Heavy Alcohol Consumption and Sleep
Heavy consumption of alcohol has damaging effects on the body and severely impacts sleep over time. Chronic heavy drinking can suppress REM sleep, while stopping alcohol can trigger a condition called REM sleep rebound. REM sleep rebound causes excessive dreaming, nightmares, and disturbed sleep, and may continue for weeks or months.

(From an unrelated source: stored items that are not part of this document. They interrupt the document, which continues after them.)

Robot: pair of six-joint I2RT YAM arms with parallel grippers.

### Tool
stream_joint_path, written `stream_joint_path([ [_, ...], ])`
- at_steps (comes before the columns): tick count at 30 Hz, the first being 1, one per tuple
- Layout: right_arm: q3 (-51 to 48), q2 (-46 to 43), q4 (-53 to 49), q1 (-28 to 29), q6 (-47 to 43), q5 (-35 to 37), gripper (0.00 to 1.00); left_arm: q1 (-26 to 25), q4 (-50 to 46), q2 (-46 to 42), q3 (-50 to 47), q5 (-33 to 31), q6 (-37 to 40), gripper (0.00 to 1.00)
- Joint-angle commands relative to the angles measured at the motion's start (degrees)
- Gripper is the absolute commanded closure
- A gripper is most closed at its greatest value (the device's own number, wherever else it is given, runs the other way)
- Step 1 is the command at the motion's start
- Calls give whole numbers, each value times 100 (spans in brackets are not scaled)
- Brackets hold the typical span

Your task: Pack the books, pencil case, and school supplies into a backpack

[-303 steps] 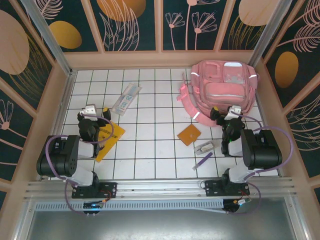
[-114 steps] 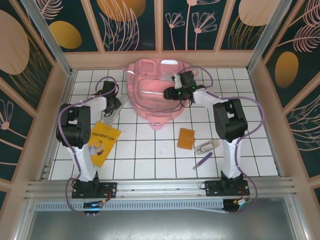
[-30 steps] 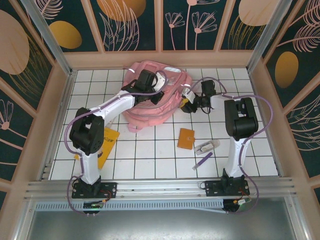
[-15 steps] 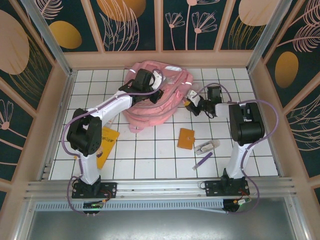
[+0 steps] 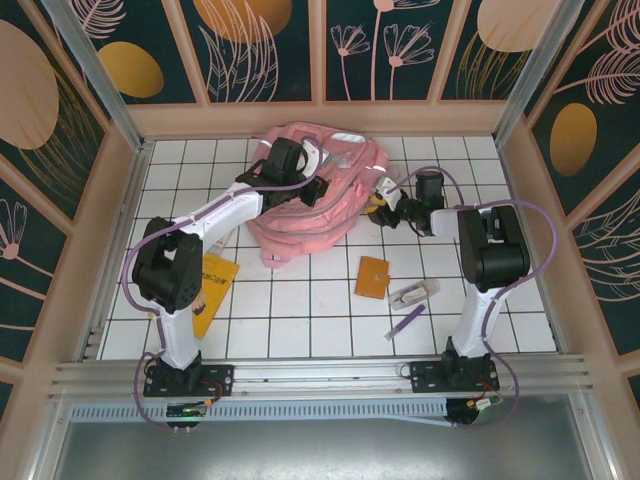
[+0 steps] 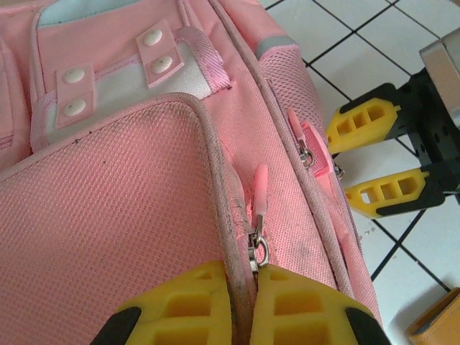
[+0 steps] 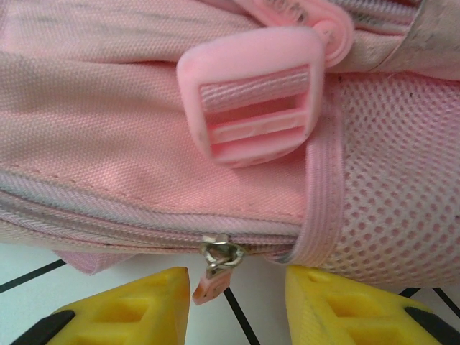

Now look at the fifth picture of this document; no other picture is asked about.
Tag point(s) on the pink backpack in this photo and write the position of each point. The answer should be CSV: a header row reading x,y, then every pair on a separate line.
x,y
320,225

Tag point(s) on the orange wallet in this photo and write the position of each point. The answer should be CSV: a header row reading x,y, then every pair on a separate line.
x,y
371,277

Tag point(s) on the small clear plastic case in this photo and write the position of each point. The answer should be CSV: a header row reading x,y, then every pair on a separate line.
x,y
414,295

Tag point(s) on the yellow book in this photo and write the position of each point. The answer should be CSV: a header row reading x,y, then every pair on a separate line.
x,y
215,295

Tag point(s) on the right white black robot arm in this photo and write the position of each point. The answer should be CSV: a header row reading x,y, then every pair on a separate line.
x,y
475,320

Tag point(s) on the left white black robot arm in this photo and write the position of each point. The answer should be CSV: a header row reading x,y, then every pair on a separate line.
x,y
225,215

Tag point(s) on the purple pen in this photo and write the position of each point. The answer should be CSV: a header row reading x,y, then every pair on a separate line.
x,y
405,322

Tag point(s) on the small circuit board with LED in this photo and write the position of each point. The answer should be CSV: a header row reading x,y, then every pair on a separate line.
x,y
475,406
185,411

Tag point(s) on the grey metal sheet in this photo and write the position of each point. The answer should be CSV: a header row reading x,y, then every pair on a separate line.
x,y
320,450

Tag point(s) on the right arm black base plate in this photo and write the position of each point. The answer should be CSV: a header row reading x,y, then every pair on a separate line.
x,y
425,377

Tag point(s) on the aluminium frame post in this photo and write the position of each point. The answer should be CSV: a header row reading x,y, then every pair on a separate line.
x,y
534,65
100,80

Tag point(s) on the aluminium mounting rail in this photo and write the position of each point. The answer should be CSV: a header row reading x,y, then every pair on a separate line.
x,y
320,372

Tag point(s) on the aluminium side rail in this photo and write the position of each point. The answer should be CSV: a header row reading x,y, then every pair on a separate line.
x,y
117,240

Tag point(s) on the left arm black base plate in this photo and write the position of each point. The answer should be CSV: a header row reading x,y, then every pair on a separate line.
x,y
220,380

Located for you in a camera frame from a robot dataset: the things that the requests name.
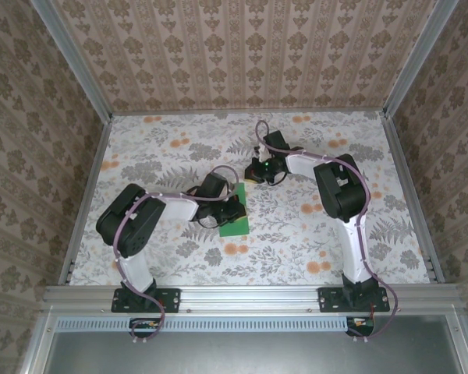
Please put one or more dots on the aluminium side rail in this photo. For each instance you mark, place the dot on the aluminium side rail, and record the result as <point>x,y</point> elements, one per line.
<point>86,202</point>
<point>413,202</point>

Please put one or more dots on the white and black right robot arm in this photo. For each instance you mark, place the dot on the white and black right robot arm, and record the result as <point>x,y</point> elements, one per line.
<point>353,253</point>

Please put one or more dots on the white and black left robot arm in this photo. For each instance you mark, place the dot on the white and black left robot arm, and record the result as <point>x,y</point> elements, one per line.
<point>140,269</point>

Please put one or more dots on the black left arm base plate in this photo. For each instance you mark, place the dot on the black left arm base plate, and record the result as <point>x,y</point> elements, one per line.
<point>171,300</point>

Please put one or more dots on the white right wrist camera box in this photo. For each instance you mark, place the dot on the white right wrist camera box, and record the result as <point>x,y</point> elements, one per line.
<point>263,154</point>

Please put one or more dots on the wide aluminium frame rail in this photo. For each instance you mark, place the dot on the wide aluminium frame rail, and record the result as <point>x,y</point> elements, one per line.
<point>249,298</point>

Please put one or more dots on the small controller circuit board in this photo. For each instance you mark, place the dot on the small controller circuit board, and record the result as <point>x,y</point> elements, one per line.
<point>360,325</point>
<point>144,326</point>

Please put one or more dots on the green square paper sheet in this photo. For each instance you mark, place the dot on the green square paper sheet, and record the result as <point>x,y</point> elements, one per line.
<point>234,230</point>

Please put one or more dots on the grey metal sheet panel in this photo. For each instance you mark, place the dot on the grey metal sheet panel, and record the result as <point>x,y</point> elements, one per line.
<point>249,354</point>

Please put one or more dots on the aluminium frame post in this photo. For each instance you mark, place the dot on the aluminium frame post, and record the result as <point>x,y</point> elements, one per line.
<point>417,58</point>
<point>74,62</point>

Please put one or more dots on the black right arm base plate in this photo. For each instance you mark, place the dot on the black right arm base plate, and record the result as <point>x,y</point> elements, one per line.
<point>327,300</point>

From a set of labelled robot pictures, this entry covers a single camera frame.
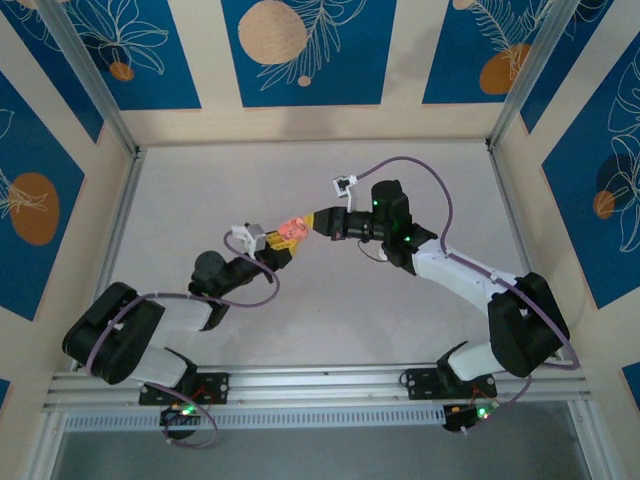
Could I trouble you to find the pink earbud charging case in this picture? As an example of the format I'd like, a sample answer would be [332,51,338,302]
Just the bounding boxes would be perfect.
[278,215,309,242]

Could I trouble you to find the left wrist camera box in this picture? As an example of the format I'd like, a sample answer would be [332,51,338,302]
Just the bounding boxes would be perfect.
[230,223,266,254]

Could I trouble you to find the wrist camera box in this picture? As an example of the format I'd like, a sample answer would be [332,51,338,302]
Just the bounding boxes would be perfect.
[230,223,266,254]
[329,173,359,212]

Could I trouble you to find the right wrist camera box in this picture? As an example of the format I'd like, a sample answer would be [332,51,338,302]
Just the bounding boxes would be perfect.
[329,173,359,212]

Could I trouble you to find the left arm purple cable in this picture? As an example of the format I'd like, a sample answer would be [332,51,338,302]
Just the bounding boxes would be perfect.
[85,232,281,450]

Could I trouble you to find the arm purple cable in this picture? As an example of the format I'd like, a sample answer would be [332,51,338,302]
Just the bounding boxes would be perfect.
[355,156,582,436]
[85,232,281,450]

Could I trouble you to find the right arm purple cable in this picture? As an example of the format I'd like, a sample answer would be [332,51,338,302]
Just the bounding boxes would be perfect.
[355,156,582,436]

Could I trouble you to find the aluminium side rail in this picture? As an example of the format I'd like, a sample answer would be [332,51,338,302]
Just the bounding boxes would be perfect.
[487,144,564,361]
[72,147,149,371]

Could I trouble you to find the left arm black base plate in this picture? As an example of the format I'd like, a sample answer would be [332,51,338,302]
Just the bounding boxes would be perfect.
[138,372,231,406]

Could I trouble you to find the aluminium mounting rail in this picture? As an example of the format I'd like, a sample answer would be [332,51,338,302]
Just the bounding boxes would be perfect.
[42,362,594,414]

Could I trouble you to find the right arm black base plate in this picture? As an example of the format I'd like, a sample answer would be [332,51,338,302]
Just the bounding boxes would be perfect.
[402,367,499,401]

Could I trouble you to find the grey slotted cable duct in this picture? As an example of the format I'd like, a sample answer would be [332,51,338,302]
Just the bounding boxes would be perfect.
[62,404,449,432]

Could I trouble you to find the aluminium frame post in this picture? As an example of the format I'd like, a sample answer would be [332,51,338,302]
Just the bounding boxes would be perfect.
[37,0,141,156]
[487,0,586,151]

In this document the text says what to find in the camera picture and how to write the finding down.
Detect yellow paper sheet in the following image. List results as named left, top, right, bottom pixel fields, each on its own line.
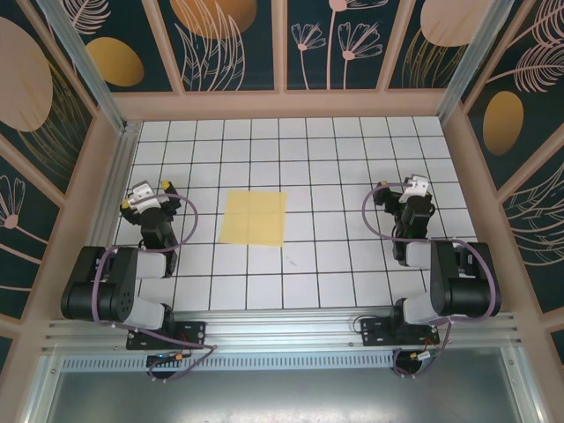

Long-term alcohol abuse causes changes to the brain that can result in persistent sleep disturbances, even with abstinence. Though insomnia is not the only sleep-related effect of alcohol abuse, the disorder may be to blame for 10% of all costs associated with excessive use of alcohol. (17)
In addition to its effect on the circadian rhythm and neurotransmitters, alcohol appears to influence the release of essential hormones. These include melatonin, a sleep-promoting hormone that is necessary for healthy sleep and wake cycles. Alcohol can also suppress growth hormone, which is important for proper immune function. Even in lower doses, alcohol reduces levels of testosterone, raises levels of estrogen, and changes the way the liver metabolizes hormones of all types.
Last Word From Sleepopolis
Alcohol is the most-consumed substance in the world, and is frequently used as a sleep aid. Alcohol may reduce sleep latency but disrupt sleep cycles and cause frequent awakenings during the night. (18) Even moderate drinking can have a profound negative impact on sleep and the circadian rhythm.
Consuming alcohol early in the evening can help minimize but not eliminate the effect of alcohol on sleeping patterns. Sleep may be healthiest when not impacted by recreational substances of any kind, including alcohol and caffeine. Trouble falling asleep is best addressed not by drinking, but by consultation with a sleep specialist who can help diagnose the issue and suggest healthy and effective treatments.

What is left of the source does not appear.